LAB 7: Earth Materials and Plate Tectonics (modified from Anderson et al., Christopherson, and the Southern California Earthquake Center with major modifications by D. Fairbanks)
Name ANSWER KEY Lab Section Date
Materials and sources that will help you • Calculator • a square piece of card or paper on which you can mark distances • a compass for drawing circles • Internet connection: Google Earth
Key Terms:
asthenosphere continental drift core crust effusive eruption hot spots mantle mid-ocean ridges orogenesis
Pangaea plate tectonics plumes sea-floor spreading seismic waves subduction zone transform faults shield volcano composite volcano rock cycle
Introduction Plate tectonics theory was a revolution in twentieth century Earth science. The past few decades have seen profound breakthroughs in our understanding of how the continents and oceans evolved, why earthquakes and volcanoes occur where they do, and the reasons for the present arrangement and movement of landmasses. One task of physical geography is to explain the spatial implications of this knowledge and its effect on Earth’s landforms and human society.
As Earth solidified, heavier elements slowly gravitated toward the center, and lighter elements slowly welled upward to the surface, concentrating in the crust. Earth’s interior is highly structured, with uneven heating generated by the radioactive decay of unstable elements.
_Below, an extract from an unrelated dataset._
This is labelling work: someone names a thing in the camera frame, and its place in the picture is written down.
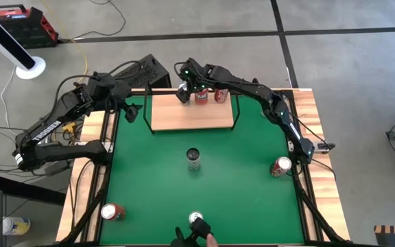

The results of this heating and instability are irregular patterns of moving, warping, and breaking of the crust.
Preview the following video then proceed with the laboratory assignment: http://www.youtube.com/watch?v=QDqskltCixA
Section 1: Earths Internal Structure and Rock cycle Earthquakes occur because the Earth’s surface is broken up into approximately 15 rigid plates that collide, pull apart, and grind past one another. These plates make up Earth’s lithosphere, which includes both the crust (the thin, outermost layer of the earth) and the rigid upper portion of the mantle. The plates are a variety of different sizes and shapes. Some, like the Pacific Plate, are found entirely underneath ocean basins, whereas others, like the North American Plate, include parts of both continents and the ocean floor. The thickness of the plates varies as well: portions of plates can be anywhere from 5 to 60 kilometers thick. Beneath the plates lies the soft, easily deformed asthenosphere. The weak asthenosphere allows the rigid plates to move around above it. The rock cycle, through processes in the atmosphere, crust, and mantle, produces three basic rock types – igneous, sedimentary, and metamorphic. The tectonic cycle brings heat energy and new materials to the surface and recycles old materials to mantle depths, creating movement and deformation of the crust.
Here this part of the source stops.